Task details:
The listing below must be repeated word for word, without its pictures.

Raw data:
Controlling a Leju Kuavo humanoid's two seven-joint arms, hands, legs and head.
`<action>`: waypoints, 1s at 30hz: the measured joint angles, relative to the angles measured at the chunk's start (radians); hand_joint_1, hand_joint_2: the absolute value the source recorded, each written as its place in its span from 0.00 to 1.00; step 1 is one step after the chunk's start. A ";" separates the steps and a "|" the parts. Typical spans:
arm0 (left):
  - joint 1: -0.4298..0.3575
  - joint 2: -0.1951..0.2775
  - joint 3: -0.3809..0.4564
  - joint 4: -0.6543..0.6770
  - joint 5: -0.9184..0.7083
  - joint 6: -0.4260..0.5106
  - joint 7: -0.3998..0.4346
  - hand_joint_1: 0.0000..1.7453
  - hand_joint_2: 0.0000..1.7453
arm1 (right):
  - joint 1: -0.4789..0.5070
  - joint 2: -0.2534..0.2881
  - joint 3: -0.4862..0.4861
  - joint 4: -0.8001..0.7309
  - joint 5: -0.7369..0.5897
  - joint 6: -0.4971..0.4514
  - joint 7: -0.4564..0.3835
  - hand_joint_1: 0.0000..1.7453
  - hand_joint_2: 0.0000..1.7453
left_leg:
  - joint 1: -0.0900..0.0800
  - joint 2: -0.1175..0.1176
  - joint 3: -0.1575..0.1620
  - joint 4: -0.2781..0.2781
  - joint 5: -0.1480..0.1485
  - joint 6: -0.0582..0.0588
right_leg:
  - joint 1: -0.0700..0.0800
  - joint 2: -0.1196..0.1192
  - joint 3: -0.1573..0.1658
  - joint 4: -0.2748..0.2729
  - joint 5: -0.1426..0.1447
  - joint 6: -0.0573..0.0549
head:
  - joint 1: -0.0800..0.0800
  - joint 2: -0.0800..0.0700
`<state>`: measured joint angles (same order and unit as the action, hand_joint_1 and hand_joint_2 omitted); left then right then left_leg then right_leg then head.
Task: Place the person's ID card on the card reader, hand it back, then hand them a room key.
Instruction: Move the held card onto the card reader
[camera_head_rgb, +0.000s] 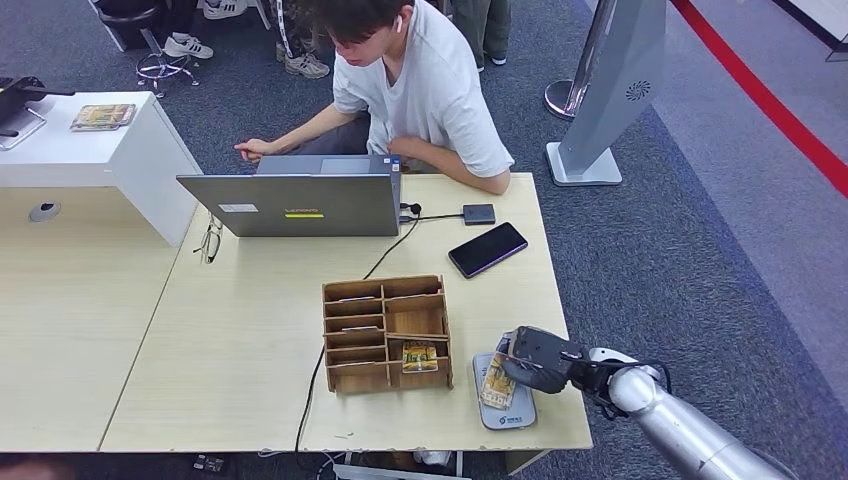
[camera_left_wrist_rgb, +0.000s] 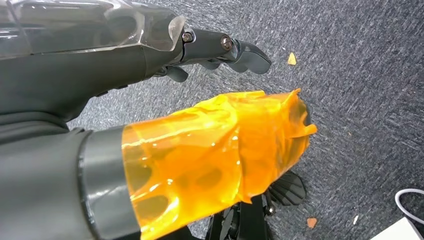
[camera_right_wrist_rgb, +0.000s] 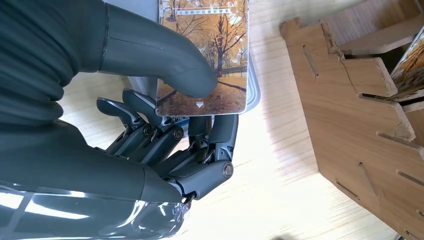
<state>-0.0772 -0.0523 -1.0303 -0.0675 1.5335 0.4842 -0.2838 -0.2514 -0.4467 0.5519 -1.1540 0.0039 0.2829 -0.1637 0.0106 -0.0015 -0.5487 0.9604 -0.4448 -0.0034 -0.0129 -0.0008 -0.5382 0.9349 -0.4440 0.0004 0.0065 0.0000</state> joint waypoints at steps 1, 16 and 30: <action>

Response area:
Controlling a Leju Kuavo humanoid's two seven-joint arms, hands, legs and head.
`<action>`: waypoints, 1s at 30hz: the measured joint angles, relative to the angles measured at the chunk's start (radians); hand_joint_1, hand_joint_2: the absolute value the source recorded, each written as its place in its span from 0.00 to 1.00; step 1 is one step after the chunk's start. A ";" separates the steps and a "|" the parts. Typical spans:
arm0 (left):
  - joint 1: -0.4298..0.3575
  - joint 2: -0.1951..0.2775
  - joint 3: -0.3809..0.4564
  - joint 4: -0.6543..0.6770
  - joint 5: -0.9184..0.7083
  - joint 6: -0.4260..0.5106
  - joint 7: -0.3998..0.4346
  - hand_joint_1: 0.0000..1.7453
  - hand_joint_2: 0.0000..1.7453
arm1 (right):
  - joint 1: -0.4789..0.5070
  - joint 2: -0.2534..0.2881
  - joint 3: -0.4862..0.4861
  - joint 4: -0.8001..0.7309
  - joint 5: -0.7369..0.5897
  - joint 6: -0.4971..0.4514
  - joint 7: -0.4564..0.3835
  - hand_joint_1: 0.0000..1.7453
  - hand_joint_2: 0.0000..1.7453
left_leg:
  - joint 1: -0.0900..0.0800
  - joint 2: -0.1175..0.1176
  - joint 3: -0.1575..0.1620
  - joint 4: -0.2781..0.2781
  - joint 5: -0.1480..0.1485
  - joint 6: -0.0582..0.0588
right_leg:
  - joint 1: -0.0700..0.0800
  - joint 2: -0.1196..0.1192
  - joint 3: -0.1573..0.1658
  - joint 4: -0.2748..0.2729
  - joint 5: -0.1426..0.1447
  - joint 6: -0.0573..0.0549
head:
  - joint 1: -0.0800..0.0800
  - joint 2: -0.0800..0.0700
`<state>`: measured joint angles (same order and unit as the action, hand_joint_1 and hand_joint_2 omitted); left then right then left_leg then right_leg then head.
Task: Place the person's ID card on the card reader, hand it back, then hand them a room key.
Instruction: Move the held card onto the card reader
[camera_head_rgb, +0.000s] 
[camera_left_wrist_rgb, +0.000s] 
[camera_right_wrist_rgb, +0.000s] 
<state>-0.0772 -0.0523 -1.0303 -0.0675 1.5335 0.4842 -0.2838 -0.2514 -0.4467 0.5519 -1.1540 0.0039 0.2829 -0.1637 0.0106 -0.0015 -0.5487 0.9604 -0.4448 -0.0034 -0.0129 -0.0008 -0.5382 0.9349 -0.4440 0.0004 0.0065 0.0000</state> joint waypoints at steps 1, 16 and 30: <action>

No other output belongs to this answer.